1. Resident B is an 82-year-old individual with COPD. They were referred to the NH by their physician for end-of-life palliative care. They responded, “I’m afraid I can’t” to itemQ0500B. The assessor should ask follow-up questions to understand why Resident B is afraid and explain that obtaining more information may help overcome some of their fears. They should also be informed that someone from an LCA is available to provide them with more information about receiving services and supports in the community. At the close of this discussion, Resident B says that they would like more information on community supports.

Coding: Q0500B would be coded 1, Yes.

Rationale: Coding Q0500B as yes should trigger a visit by the NH social worker to assess fears and concerns, as well as the designated LCA within a specified time frame established according to state policy.

2. Resident C is a 45-year-old individual with cerebral palsy and a learning disability who has been living in the facility for the past 20 years. They once lived in a group home but became ill and required hospitalization for pneumonia. After recovering in the hospital, Resident C was sent to the NH because they required regular chest physical therapy and were told that they could no longer live in their previous group home because their needs were more intensive.
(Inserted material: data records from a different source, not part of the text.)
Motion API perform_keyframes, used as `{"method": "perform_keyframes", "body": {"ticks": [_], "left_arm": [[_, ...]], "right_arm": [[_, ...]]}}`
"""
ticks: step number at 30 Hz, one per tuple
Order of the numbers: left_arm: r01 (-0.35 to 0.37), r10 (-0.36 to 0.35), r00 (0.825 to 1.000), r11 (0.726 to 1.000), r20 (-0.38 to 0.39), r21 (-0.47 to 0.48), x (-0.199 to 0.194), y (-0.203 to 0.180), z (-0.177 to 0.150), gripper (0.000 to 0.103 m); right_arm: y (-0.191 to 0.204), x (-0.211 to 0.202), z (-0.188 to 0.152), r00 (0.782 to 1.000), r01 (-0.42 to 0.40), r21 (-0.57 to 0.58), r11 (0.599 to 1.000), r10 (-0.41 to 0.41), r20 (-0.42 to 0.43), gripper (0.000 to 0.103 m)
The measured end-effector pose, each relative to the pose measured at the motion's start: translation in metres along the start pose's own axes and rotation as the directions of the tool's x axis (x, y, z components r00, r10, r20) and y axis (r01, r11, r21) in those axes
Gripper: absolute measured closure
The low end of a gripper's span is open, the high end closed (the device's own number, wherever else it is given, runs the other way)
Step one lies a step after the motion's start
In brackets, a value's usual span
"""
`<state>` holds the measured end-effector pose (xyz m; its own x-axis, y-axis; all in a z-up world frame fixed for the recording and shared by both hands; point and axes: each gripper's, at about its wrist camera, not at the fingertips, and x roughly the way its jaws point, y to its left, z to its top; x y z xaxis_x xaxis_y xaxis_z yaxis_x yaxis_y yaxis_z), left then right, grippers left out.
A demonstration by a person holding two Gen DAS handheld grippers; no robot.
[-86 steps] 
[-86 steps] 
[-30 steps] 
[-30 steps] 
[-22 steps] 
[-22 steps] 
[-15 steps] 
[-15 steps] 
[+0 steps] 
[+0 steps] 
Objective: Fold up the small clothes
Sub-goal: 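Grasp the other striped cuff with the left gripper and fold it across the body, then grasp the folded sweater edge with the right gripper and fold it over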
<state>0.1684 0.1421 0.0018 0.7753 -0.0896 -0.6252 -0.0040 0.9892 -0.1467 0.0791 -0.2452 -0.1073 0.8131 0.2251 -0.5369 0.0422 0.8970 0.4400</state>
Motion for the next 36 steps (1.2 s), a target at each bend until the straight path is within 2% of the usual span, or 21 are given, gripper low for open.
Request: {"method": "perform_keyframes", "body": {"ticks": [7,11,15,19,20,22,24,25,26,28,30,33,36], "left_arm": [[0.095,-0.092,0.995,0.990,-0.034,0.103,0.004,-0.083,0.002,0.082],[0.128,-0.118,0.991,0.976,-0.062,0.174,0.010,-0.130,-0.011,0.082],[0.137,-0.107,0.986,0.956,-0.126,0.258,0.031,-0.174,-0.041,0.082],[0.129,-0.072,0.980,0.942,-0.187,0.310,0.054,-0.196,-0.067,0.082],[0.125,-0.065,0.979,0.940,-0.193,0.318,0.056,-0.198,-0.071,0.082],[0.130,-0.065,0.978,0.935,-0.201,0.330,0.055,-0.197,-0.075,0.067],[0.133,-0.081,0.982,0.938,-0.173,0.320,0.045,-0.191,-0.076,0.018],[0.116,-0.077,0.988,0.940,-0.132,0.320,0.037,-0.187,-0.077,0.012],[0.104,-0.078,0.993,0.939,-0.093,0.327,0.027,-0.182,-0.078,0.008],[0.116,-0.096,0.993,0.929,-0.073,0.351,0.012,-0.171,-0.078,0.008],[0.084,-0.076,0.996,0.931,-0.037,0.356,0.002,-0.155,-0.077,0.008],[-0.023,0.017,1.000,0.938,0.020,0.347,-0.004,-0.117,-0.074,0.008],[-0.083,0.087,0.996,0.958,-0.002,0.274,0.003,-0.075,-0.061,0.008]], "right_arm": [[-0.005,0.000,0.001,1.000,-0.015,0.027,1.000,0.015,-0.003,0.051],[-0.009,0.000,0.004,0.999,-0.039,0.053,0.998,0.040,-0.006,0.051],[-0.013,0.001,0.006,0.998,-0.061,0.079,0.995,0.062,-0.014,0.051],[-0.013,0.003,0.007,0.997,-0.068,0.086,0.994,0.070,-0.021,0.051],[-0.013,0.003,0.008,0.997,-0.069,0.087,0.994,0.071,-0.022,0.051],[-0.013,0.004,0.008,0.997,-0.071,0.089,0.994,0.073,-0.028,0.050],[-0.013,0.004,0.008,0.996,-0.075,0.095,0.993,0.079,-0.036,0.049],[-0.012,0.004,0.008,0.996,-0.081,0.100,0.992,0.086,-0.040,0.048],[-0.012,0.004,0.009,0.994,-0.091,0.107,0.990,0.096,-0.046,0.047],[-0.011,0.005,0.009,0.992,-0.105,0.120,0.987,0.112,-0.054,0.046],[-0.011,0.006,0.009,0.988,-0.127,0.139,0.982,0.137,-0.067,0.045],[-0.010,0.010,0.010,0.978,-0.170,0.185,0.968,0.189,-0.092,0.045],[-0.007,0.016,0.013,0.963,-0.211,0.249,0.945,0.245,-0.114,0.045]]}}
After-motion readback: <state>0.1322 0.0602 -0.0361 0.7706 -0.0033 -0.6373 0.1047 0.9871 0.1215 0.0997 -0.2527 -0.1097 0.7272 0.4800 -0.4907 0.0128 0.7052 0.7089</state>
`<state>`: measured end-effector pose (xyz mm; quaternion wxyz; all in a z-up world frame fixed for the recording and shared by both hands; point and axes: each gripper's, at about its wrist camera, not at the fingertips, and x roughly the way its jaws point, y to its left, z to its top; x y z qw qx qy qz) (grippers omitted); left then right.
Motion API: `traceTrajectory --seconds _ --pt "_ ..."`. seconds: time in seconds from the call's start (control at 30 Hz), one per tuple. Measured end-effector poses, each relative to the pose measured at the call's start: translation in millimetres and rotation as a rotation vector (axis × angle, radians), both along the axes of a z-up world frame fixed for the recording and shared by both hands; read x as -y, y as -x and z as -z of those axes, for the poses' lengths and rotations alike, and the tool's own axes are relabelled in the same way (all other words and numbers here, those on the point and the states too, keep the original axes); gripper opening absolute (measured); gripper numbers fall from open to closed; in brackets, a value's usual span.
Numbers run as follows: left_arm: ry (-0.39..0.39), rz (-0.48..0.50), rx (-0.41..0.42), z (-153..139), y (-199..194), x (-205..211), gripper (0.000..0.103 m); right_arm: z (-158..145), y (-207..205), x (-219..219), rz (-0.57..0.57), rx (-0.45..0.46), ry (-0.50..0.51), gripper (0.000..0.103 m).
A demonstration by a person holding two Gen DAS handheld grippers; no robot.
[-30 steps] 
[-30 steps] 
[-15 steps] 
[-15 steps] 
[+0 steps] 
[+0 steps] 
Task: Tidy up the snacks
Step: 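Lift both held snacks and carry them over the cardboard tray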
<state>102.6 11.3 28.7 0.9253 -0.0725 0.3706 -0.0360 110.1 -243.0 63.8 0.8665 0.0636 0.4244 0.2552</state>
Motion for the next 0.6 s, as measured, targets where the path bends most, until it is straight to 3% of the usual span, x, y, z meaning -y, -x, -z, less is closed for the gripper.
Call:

No one had asked them about returning to the community until now. When administered the MDS assessment, they responded yes to item Q0500B.

Coding: Q0500B would be coded 1, Yes.

Rationale: Resident C’s discussions with staff in the NH should be noted in their care plan, and care planning should be initiated to assess their preferences and needs for possible transition to the community. NH staff should contact the designated LCA according to established state guidelines, for them to initiate discussions with Resident C about options for returning to community living.

3. Resident D is a 65-year-old individual with a severe heart condition and interstitial pulmonary fibrosis. At the last Quarterly assessment, Resident D had been asked about returning to the community and their response was no. They also responded no to item Q0500B. The assessor should ask why they responded no. Depending upon this response, follow-up questions could include, “Is it that you think you cannot get the care you need in the community? Do you have a home to return to? Do you have any family or friends to assist you in any way?” Resident D responds no to the follow-up questions and does not want to offer any more information or talk about it any further.

Coding: Q0500B would be coded 0, No.

Rationale: During this assessment, they were asked about returning to the community and they responded no.